Dawn French: Writers should be free to create characters from any race

The comedian also discussed the racism she witnessed while she was married to Sir Lenny Henry.

Dawn French on The Andrew Marr Show
Dawn French on The Andrew Marr Show

Dawn French has said that authors should be free to write about characters from different racial backgrounds from their own.

The comedian’s new novel, Because Of You, reportedly features main characters of different ethnicities.

Asked whether a writer should have to be black themselves in order to create black characters, French told the BBC’s The Andrew Marr Show that she disagreed.

She said it would be a “very sorry state of affairs if we couldn’t imagine anyone we liked when you were writing”.

She added: “If we started to police who you can write in fiction, I think that is a hiding to nowhere, really.”

Evening Standard Theatre Awards – London
Dawn French and Sir Lenny Henry (Ian West/PA)

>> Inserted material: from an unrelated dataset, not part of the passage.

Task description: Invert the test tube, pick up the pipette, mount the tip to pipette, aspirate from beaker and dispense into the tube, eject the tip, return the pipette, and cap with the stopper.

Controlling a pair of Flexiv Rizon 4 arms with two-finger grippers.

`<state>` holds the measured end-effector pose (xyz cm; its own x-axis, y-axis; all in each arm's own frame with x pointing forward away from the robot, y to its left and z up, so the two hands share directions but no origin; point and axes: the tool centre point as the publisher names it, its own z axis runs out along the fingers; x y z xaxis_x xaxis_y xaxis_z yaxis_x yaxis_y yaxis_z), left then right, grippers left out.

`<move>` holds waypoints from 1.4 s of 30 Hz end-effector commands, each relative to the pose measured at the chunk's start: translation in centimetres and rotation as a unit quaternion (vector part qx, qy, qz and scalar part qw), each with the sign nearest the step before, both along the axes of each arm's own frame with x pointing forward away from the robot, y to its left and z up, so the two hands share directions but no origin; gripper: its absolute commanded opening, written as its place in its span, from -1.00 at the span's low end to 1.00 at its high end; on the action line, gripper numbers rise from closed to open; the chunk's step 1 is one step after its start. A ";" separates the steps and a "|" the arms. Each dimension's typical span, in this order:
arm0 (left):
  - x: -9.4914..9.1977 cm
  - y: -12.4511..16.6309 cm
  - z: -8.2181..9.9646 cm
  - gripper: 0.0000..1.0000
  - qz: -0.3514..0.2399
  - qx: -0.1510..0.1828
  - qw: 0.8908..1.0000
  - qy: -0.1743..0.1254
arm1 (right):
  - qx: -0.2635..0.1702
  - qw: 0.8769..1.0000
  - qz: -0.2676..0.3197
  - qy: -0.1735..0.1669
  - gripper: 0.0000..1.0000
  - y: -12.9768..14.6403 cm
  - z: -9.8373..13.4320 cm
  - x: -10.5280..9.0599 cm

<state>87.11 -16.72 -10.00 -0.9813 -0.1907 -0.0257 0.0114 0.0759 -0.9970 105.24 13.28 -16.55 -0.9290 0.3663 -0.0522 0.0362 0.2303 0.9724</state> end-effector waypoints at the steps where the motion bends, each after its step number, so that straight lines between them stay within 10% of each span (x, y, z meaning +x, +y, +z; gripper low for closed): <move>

French, who was previously married to fellow comedian Sir Lenny Henry, said her “lived experience is in a multicultural family, so this is the norm for me, to write any colour I like”.

She added that “if you are a black person you can write with a more authentic black voice … but I’m allowed to imagine anybody I like”.

French, 63, added that she frequently saw her ex-husband being subjected to racism.

“I witnessed it coming at him all the time, mostly in rather insidious ways that you can’t quite grasp and you think ‘Oh, that was a quite uncomfortable moment that happened just there in that cab, or in that boardroom, or in that meeting’.

“So, quite often I reflected back on it and thought ‘Yeah, I was witness to something there’ and I think that is what I really think we are waking up to now, is the kind of racism that is around us all the time.”

Dawn French on The Andrew Marr Show
Dawn French on The Andrew Marr Show (Jeff Overs/BBC/PA)

French also said she worries about comedy’s “cancel culture”, which is often said to be the social media phenomenon of boycotting someone who has done something controversial.

In comedy you need to “live on the edges of propriety, you need to offend a tiny bit to work out what’s funny”, she said.

“The edgy people are the people that plough the furrow for the rest of us.”

She added: “My opinion is say what you want to say, be free to say anything, and everyone can be free to have a go at you, to challenge you or to tune out from you, and for any comedian that’s the biggest punishment.

“If nobody wants to listen to you any more then I think you have got the message.”